## EXERCISE BRIEF
In the records below, print each line exactly and leave every image out.
++++ RECORDS PROVIDED
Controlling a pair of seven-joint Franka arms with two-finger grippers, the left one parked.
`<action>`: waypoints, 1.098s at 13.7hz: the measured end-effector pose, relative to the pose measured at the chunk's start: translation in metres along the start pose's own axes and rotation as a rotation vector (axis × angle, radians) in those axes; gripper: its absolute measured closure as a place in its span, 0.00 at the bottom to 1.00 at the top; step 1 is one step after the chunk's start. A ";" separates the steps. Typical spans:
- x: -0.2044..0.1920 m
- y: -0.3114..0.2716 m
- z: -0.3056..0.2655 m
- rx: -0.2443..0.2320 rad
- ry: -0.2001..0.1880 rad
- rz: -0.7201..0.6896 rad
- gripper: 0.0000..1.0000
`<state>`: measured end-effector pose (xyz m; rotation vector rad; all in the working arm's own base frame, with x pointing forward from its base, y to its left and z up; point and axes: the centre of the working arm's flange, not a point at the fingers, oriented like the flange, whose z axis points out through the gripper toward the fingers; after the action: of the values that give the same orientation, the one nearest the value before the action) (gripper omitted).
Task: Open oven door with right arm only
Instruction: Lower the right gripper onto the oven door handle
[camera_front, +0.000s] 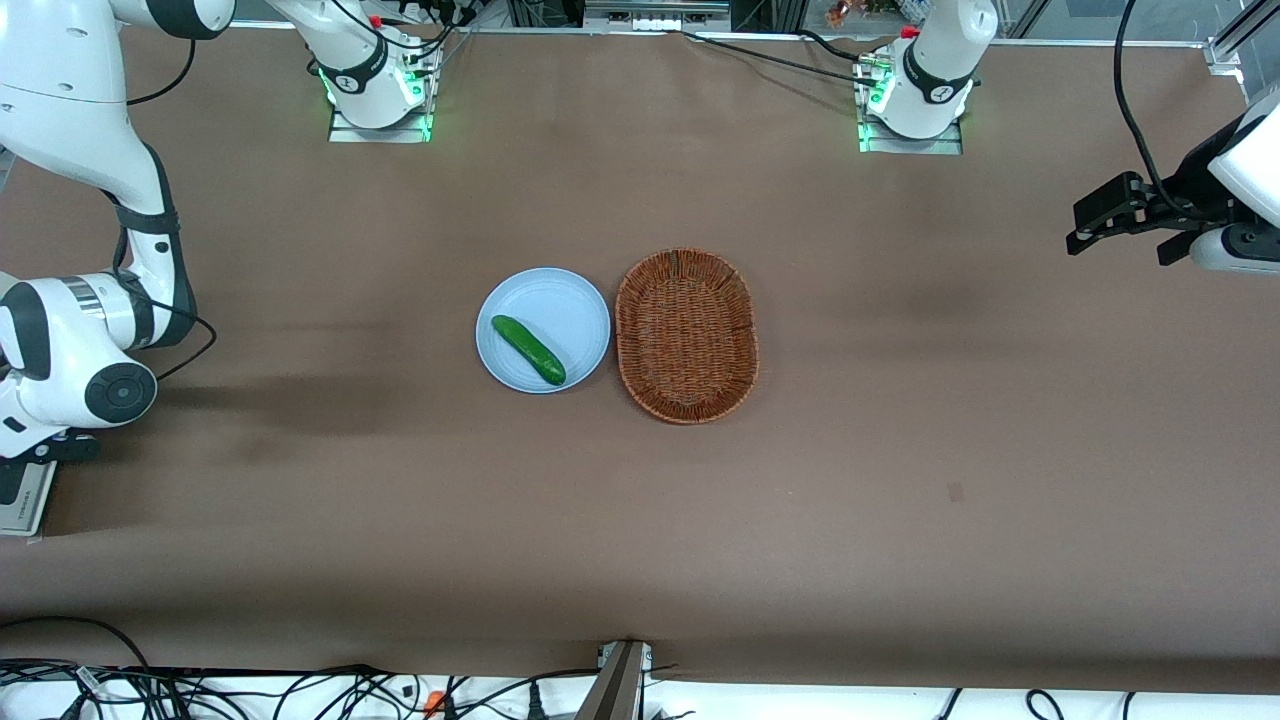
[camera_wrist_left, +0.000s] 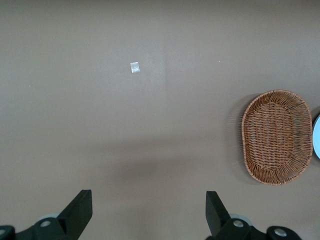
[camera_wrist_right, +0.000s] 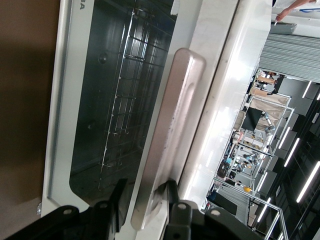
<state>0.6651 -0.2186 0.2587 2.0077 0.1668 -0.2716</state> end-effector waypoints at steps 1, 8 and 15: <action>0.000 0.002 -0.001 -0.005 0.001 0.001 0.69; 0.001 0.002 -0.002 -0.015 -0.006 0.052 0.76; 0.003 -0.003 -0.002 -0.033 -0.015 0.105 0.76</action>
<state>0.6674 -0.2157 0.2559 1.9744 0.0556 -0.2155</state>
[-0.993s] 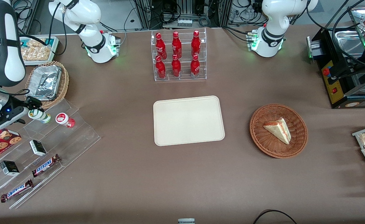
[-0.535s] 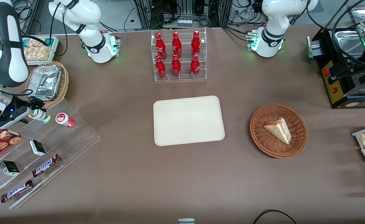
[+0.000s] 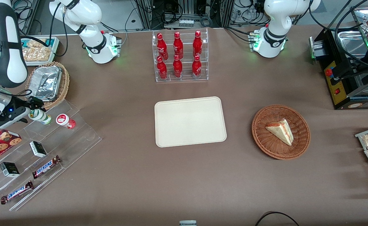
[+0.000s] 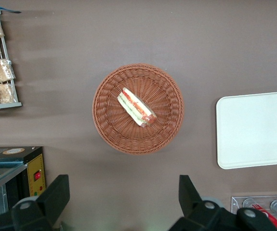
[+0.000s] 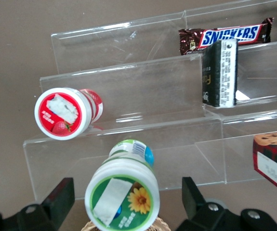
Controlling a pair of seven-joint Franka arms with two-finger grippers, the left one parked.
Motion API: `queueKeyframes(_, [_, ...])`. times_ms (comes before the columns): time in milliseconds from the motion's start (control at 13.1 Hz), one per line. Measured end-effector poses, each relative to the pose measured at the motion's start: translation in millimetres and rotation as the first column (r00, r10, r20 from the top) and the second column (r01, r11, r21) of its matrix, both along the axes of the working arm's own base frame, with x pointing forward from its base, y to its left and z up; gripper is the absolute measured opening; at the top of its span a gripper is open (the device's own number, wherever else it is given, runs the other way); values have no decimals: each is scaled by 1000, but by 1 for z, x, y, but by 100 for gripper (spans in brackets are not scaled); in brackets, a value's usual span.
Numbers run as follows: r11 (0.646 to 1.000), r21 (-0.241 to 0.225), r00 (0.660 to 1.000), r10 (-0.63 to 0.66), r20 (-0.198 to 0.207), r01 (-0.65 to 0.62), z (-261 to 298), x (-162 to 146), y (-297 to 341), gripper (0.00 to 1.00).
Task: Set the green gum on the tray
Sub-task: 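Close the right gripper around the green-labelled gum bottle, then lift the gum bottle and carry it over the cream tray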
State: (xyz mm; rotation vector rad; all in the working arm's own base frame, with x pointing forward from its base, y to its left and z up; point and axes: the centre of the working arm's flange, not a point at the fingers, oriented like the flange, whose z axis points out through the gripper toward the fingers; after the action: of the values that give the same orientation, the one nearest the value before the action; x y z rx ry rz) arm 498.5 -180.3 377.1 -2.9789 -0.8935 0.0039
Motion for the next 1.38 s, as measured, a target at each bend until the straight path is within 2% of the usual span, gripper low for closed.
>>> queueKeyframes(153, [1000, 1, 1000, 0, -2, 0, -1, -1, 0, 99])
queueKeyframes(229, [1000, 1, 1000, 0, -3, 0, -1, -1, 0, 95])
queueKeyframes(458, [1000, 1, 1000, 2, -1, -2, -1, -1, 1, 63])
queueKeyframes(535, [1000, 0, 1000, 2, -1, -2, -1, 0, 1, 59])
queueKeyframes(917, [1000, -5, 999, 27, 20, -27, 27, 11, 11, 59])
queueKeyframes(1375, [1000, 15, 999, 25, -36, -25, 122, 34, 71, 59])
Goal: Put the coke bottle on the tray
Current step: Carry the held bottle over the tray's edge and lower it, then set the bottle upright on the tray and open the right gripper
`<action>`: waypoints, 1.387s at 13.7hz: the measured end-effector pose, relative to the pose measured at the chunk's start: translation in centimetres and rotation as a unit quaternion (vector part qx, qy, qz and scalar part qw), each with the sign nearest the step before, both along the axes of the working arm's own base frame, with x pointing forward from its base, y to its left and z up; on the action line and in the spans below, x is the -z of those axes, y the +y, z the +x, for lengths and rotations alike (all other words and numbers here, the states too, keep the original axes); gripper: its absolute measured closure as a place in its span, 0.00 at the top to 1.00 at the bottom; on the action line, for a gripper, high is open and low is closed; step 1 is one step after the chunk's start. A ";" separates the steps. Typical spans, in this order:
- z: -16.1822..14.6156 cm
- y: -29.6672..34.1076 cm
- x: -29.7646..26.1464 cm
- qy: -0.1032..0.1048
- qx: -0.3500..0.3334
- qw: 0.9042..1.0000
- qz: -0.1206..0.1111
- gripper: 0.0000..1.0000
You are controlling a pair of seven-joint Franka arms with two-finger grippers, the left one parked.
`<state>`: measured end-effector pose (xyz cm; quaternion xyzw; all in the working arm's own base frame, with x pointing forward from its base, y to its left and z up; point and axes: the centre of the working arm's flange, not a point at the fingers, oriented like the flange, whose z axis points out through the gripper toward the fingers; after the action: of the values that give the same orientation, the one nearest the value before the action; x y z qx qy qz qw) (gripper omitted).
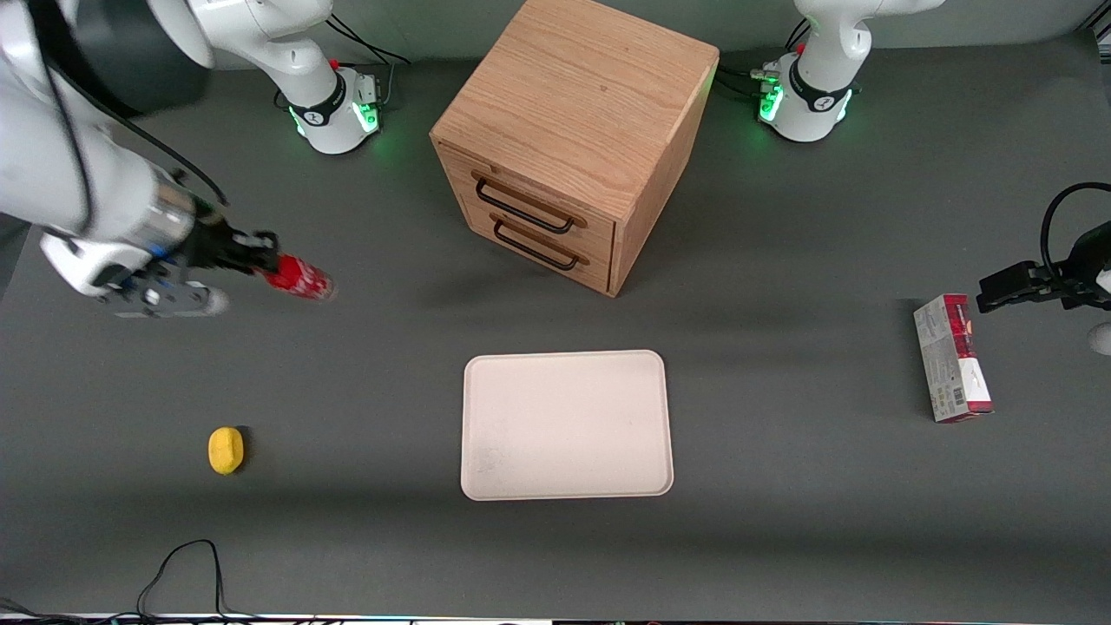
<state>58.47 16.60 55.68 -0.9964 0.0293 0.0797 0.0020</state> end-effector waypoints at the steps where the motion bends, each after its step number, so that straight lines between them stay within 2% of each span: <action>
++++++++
## PROBLEM SOLUTION
Controlling a pair of seven-joint Franka arms with two-finger grippers, the left one parked.
`<action>`: waypoints, 1.098s at 13.7hz: the measured end-effector pose, relative to the pose measured at the chunk's start: translation in metres along the start pose's own axes and rotation as a rotation vector (axis × angle, radians) in those axes; gripper: its absolute measured closure as a place in its span, 0.00 at the bottom to 1.00 at the top; step 1 is one step after the chunk's start. A ";" separates the steps. Typical spans:
- x: -0.2044..0.1920 m
- y: -0.3114..0.2716 m
- z: -0.3056..0.2655 m
- rx: -0.2443..0.2320 rad
- ry: -0.2001..0.1880 rad
- rz: -0.7201..0.6896 rad
- gripper: 0.0000..1.0000
`<state>`: measured end-effector pose (xyz m; rotation vector rad; all in the working arm's own base frame, with x pointing forward from its base, y to its left and z up; point and axes: the centre of the working arm's flange, not a point at the fingers, oriented like the flange, whose z axis points out through the gripper toward the fingers; after the action: of the values that give the same orientation, the one nearest the value before the action) (gripper omitted).
Task: Open oven door with right arm only
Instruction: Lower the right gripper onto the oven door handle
[camera_front, +0.000s] 
[camera_wrist_left, +0.000s] 
[camera_wrist_right, +0.000s] 
<state>0.6651 -0.2186 0.2587 2.0077 0.1668 -0.2716</state> end-effector waypoints at steps 1, 8 and 15: <action>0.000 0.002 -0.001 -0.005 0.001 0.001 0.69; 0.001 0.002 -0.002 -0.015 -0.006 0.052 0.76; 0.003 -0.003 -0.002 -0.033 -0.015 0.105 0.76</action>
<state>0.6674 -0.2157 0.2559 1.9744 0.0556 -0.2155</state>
[-0.993s] 
[-0.535s] 
[+0.000s] 
[+0.000s] 
[+0.000s] 
Controlling a pair of seven-joint Franka arms with two-finger grippers, the left one parked.
Motion API: `queueKeyframes(_, [_, ...])`. times_ms (comes before the columns): time in milliseconds from the motion's start (control at 13.1 Hz), one per line. Measured end-effector poses, each relative to the pose measured at the motion's start: translation in millimetres and rotation as the first column (r00, r10, r20 from the top) and the second column (r01, r11, r21) of its matrix, both along the axes of the working arm's own base frame, with x pointing forward from its base, y to its left and z up; gripper is the absolute measured opening; at the top of its span a gripper is open (the device's own number, wherever else it is given, runs the other way); values have no decimals: each is scaled by 1000, but by 1 for z, x, y, but by 100 for gripper (spans in brackets are not scaled); in brackets, a value's usual span.
Numbers run as follows: r11 (0.646 to 1.000), r21 (-0.241 to 0.225), r00 (0.660 to 1.000), r10 (-0.63 to 0.66), r20 (-0.198 to 0.207), r01 (-0.65 to 0.62), z (-261 to 298), x (-162 to 146), y (-297 to 341), gripper (0.00 to 1.00).
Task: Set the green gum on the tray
Sub-task: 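Close the right gripper around the green-labelled gum bottle, then lift the gum bottle and carry it over the cream tray
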State: (xyz mm; rotation vector rad; all in the working arm's own base frame, with x pointing forward from its base, y to its left and z up; point and axes: the centre of the working arm's flange, not a point at the fingers, oriented like the flange, whose z axis points out through the gripper toward the fingers; after the action: of the values that give the same orientation, the one nearest the value before the action; x y z rx ry rz) arm 498.5 -180.3 377.1 -2.9789 -0.8935 0.0039
Motion for the next 1.38 s, as measured, a target at each bend until the straight path is within 2% of the usual span, gripper low for closed.
>>> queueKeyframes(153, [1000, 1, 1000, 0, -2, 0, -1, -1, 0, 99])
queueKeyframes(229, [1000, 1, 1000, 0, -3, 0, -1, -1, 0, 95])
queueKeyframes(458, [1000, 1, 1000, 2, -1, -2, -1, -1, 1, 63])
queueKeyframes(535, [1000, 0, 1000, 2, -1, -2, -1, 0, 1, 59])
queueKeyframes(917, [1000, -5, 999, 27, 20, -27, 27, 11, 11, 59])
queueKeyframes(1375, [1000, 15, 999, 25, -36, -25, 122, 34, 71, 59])
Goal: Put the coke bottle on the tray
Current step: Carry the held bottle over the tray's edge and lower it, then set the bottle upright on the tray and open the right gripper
`<action>`: waypoints, 1.387s at 13.7hz: the measured end-effector pose, relative to the pose measured at the chunk's start: translation in centimetres and rotation as a unit quaternion (vector part qx, qy, qz and scalar part qw), each with the sign nearest the step before, both along the axes of the working arm's own base frame, with x pointing forward from its base, y to its left and z up; on the action line and in the spans below, x is the -z of those axes, y the +y, z the +x, for lengths and rotations alike (all other words and numbers here, the states too, keep the original axes); gripper: its absolute measured closure as a place in its span, 0.00 at the top to 1.00 at the bottom; on the action line, for a gripper, high is open and low is closed; step 1 is one step after the chunk's start. A ";" separates the steps. Typical spans, in this order:
- z: -16.1822..14.6156 cm
- y: -29.6672..34.1076 cm
- x: -29.7646..26.1464 cm
- qy: -0.1032..0.1048
- qx: -0.3500..0.3334
- qw: 0.9042..1.0000
- qz: -0.1206..0.1111
- gripper: 0.0000..1.0000
You are controlling a pair of seven-joint Franka arms with two-finger grippers, the left one parked.
`<state>`: measured end-effector pose (xyz cm; quaternion xyzw; all in the working arm's own base frame, with x pointing forward from its base, y to its left and z up; point and axes: the centre of the working arm's flange, not a point at the fingers, oriented like the flange, whose z axis points out through the gripper toward the fingers; after the action: of the values that give the same orientation, the one nearest the value before the action; x y z qx qy qz qw) (gripper omitted).
<state>58.47 16.60 55.68 -0.9964 0.0293 0.0797 0.0020</state> end-effector waypoints at the steps where the motion bends, each after its step number, so that straight lines between them stay within 2% of each span: <action>

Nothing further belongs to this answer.